Von Christoph Krones

Recht

Gastbeitrag: Der OGH hat sich mit einigen Problemen, die einen im Urlaub ereilen können, auseinandergesetzt.


Wien. Für viele steht in den kommenden Wochen der Winterurlaub bevor. So mancher weiß: Nicht selten kommt es bei Anreise, Unterbringung und auf der Piste zu Problemen, die die Freude am Skifahren trüben. Auch der Oberste Gerichtshof (OGH) hatte sich in den letzten Monaten häufig mit urlaubsrechtlichen Haftungsfragen zu befassen. Bevor es also in die Berge geht, sollen im Folgenden drei ausgewählte Entscheidungen beleuchtet werden, sodass es während und nach dem Urlaub zu keinen bösen Überraschungen kommt.

Das gemeine Kofferregal

Schon bei der Anreise mit der Bahn ins Skigebiet sollte man besonders auf das Handgepäck achten. Im gegenständlichen Fall führte die Klägerin auf ihrer Zugreise eine große Reisetasche mit sich. Diese Reisetasche war zu groß, um sie auf der Ablage über dem Sitz der Klägerin zu deponieren. Nachdem die Klägerin vom Schaffner darauf hingewiesen worden war, stellte sie diese auf ein (nicht einsehbares) Kofferregal im Waggon ab.

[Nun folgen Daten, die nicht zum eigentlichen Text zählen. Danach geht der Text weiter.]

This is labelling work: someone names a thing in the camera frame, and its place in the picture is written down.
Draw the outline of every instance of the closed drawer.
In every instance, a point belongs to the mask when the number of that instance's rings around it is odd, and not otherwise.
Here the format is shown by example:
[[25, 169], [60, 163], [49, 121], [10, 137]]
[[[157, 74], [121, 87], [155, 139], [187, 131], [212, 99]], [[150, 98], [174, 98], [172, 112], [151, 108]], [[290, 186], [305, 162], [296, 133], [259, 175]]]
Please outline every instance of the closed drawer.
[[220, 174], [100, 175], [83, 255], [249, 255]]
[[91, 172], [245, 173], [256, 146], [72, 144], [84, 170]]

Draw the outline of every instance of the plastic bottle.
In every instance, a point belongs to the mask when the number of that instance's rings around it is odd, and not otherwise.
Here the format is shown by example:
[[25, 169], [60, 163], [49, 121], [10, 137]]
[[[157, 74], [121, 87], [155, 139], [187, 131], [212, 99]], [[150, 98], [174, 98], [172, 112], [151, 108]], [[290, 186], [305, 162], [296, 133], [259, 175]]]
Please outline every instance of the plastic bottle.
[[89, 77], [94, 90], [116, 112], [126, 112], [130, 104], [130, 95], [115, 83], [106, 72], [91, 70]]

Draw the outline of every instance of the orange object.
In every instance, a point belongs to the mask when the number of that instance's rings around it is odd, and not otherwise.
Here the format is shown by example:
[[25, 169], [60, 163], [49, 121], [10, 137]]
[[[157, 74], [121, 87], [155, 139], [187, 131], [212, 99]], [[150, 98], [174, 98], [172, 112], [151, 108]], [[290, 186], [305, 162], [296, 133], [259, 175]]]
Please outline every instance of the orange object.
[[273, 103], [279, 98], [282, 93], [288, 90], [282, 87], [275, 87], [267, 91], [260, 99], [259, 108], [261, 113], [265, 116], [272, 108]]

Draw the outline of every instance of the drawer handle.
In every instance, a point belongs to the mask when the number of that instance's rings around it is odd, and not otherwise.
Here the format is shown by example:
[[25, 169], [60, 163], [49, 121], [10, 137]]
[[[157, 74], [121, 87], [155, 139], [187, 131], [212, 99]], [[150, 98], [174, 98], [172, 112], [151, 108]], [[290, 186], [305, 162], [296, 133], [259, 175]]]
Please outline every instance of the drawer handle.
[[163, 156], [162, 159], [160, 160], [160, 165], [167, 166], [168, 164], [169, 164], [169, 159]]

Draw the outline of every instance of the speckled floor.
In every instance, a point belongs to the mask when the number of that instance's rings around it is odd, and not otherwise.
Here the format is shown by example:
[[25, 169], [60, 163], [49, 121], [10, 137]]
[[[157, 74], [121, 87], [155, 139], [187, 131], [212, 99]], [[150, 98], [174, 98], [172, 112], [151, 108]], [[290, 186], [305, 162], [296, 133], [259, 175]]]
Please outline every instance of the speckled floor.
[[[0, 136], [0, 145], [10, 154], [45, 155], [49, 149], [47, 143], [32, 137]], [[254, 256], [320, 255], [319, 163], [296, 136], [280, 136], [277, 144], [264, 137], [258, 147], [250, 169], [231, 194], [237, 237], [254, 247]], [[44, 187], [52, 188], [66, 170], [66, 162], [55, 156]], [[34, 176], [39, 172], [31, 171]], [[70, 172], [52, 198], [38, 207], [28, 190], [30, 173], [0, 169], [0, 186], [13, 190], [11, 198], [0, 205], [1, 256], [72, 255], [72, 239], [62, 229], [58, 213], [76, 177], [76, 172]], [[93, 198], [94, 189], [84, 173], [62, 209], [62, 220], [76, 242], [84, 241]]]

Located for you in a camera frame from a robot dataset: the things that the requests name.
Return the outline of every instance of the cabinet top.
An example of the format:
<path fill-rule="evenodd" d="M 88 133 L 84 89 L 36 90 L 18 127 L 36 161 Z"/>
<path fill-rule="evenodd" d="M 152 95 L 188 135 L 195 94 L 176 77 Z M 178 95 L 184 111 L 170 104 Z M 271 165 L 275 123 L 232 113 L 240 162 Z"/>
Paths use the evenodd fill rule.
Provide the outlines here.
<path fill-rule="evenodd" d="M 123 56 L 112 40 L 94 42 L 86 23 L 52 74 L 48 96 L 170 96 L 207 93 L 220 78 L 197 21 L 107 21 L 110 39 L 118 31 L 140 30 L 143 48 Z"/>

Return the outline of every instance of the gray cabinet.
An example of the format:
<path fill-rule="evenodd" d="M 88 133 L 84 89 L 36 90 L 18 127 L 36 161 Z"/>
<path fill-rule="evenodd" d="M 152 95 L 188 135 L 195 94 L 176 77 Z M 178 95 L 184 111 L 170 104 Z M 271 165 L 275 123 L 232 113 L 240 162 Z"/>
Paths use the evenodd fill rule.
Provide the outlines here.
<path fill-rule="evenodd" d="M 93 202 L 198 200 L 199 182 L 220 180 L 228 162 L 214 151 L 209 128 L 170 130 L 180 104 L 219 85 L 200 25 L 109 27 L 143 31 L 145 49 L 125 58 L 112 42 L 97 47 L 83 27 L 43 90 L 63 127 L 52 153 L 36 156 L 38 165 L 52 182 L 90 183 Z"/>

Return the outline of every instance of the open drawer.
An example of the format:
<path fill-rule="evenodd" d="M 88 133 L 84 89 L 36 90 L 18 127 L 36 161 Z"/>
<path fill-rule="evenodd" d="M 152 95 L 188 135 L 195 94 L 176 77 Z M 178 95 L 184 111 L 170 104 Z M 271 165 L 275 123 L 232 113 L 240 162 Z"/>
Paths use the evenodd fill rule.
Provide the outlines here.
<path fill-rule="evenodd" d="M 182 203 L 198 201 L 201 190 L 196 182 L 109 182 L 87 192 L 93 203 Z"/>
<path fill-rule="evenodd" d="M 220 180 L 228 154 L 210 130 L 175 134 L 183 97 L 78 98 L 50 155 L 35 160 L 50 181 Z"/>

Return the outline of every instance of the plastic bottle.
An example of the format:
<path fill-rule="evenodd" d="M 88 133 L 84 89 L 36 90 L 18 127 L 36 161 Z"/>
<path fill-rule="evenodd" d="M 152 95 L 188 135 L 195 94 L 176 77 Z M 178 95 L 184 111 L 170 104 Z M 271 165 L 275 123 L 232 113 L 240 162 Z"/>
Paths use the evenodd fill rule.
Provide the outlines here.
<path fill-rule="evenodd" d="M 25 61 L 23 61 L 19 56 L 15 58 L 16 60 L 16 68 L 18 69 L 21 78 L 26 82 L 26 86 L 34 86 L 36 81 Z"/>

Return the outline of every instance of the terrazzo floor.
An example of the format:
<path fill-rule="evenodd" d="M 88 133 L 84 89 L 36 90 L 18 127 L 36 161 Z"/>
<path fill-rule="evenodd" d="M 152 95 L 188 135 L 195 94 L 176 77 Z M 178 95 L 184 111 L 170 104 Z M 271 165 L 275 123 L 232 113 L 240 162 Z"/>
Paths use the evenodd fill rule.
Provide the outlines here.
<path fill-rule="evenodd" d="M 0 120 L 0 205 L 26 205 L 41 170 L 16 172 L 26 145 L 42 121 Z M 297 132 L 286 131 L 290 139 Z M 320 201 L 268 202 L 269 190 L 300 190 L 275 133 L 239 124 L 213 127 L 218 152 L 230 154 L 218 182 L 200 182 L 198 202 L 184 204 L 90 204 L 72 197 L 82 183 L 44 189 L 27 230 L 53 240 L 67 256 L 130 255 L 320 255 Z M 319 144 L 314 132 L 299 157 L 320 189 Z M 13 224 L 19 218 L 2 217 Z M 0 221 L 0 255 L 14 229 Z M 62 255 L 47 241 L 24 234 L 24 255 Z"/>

Wie das Schicksal es so wollte, kam die Reisetasche während der Zugfahrt abhanden. Die Klägerin erhob Klage und begehrte Schadenersatz in Höhe von 7600 Euro. Ihrer Meinung nach habe das Bahnunternehmen durch die Weisung des Schaffners Verwahrungspflichten übernommen und sei die Bahn für im Kofferregal abgestellte Gegenstände verantwortlich.

Vom Erstgericht wurde die Klage abgewiesen. Dies mit der Begründung, dass Reisende selbst auf ihr Gepäck zu achten hätten.

Das Berufungsgericht war anderer Ansicht. Danach sei ein Kofferregal als Gepäckabteil zu qualifizieren, dafür sei die Bahngesellschaft verantwortlich und somit haftbar.

Der OGH teilte hingegen die Rechtsansicht des Erstgerichts. Ein Reisender darf leicht tragbare Gegenstände als Handgepäck unentgeltlich in einem Waggon mitnehmen, gleichzeitig sind diese aber an den vorgesehenen Stellen zu deponieren. Die Aufforderung des Schaffners, die Reisetasche auf das Kofferregal zu stellen, begründe keine Verwahrungspflicht der Bahn. Im Übrigen handelt es sich bei dem Kofferregal nicht um ein Gepäckabteil, da es nicht verschlossen werden könne. Die Klägerin habe auch nicht davon ausgehen können, dass auf dem Kofferregal abgestellte Gepäcksstücke vom Zugpersonal beaufsichtigt werden würden (OGH 22. 12. 2015, 1 Ob 231/15z).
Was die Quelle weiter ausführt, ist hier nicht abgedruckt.